Enfila para el bañito, atento y agazapado, escondiéndose de las primeras luces que trae consigo el alba; ni bien empieza a clarear se va fondeando el Pablito. Desanda el camino el Pablito, el que lo trajo hasta el río, cual refucilo regresa a la madriguera apestosa.
Y con prisa vuelve al bañito, urgido de no ser visto ni oído, que nadie sepa de él, sólo la abuela y el tío. La nuca se le ilumina en el recorrido todavía oscuro y piensa, por ignorancia, por no escuchar a los mayores, que ésa ha de ser la luz mala. A la luz, fugitiva, la acompañan los ruidos que el Pablito conoce, los motores en marcha del destacamento que lo busca. Se retira del camino y se echa cuerpo a tierra en el bañado y con una oreja pegada al piso sondea la situación; las ruedas de la patrulla rompen los terrones del camino y prosiguen el viaje.

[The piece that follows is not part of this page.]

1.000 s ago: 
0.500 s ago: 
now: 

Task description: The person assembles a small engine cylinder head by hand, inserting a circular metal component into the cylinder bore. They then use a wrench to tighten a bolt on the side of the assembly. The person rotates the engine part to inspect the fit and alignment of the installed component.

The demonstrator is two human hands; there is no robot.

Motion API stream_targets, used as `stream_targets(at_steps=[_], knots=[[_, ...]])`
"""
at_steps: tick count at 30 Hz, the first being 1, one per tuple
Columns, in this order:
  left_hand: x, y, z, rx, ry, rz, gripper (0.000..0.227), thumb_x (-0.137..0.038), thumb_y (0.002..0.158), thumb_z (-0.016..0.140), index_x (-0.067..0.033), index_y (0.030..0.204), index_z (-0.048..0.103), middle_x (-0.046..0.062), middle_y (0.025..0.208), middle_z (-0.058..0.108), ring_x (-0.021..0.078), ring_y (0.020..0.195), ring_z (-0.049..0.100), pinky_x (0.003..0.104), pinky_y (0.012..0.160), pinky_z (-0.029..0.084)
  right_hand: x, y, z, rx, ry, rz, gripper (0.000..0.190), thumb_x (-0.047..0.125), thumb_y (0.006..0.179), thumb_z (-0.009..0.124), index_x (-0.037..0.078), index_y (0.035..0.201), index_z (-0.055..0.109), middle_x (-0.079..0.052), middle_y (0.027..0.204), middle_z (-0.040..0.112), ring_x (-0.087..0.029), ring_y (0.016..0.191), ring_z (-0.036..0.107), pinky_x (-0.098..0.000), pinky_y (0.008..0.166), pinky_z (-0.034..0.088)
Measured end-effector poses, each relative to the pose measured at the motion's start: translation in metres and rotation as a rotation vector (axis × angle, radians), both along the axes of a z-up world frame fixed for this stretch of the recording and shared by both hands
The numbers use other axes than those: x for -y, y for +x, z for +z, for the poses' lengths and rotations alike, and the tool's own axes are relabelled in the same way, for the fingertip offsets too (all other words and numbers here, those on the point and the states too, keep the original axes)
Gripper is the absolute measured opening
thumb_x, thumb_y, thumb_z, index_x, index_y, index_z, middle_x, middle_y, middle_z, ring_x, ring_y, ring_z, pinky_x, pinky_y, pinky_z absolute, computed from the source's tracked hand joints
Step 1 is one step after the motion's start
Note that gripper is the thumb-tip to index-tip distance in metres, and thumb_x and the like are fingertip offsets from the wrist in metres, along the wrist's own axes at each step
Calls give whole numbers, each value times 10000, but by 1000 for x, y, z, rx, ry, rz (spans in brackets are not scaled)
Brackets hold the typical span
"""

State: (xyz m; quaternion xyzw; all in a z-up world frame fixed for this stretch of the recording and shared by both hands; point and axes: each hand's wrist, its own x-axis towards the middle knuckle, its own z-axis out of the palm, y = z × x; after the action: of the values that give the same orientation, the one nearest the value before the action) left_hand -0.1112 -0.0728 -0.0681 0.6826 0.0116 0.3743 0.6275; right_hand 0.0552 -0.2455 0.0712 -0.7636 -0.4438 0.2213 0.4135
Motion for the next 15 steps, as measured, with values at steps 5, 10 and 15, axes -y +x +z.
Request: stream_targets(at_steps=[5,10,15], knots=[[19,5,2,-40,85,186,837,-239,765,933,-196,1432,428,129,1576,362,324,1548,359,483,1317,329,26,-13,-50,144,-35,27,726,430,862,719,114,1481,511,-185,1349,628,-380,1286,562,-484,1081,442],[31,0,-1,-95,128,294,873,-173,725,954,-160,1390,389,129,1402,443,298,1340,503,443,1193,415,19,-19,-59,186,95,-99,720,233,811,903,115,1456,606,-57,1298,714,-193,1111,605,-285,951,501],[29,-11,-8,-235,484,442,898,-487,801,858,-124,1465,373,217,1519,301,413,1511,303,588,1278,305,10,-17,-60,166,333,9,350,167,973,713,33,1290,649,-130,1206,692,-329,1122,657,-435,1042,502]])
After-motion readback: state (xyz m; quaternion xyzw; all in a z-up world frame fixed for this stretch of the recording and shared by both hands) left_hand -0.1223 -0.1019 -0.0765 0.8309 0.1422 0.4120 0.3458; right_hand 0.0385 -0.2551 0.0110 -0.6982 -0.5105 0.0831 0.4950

Aliviado, reanuda el regreso sin gloria; vio las estrellas, vio la luna y el río. Lo esperan, el vecino y el loco de la esquina, apostados. El loco, en la esquina, el vecino, en la guarida. Se percata el Pablito y demora la vuelta, se oculta en el Falcon y en lontananza distingue erguido al vecino, próximo a la puerta del bañito. Aguanta y aguanta, fondeado en el Falcon, que ceda el capricho de tan buen vecino. El loco en la esquina, grita que grita, y en una de esas al Pablito a pelear invita, en cambio el vecino, que tanto trajina, buscando al Pablito, se llama al silencio, y callado lo espera. La muerte le aguarda, paciente en la esquina, y el Pablito, ágil, la esquiva y la esquiva.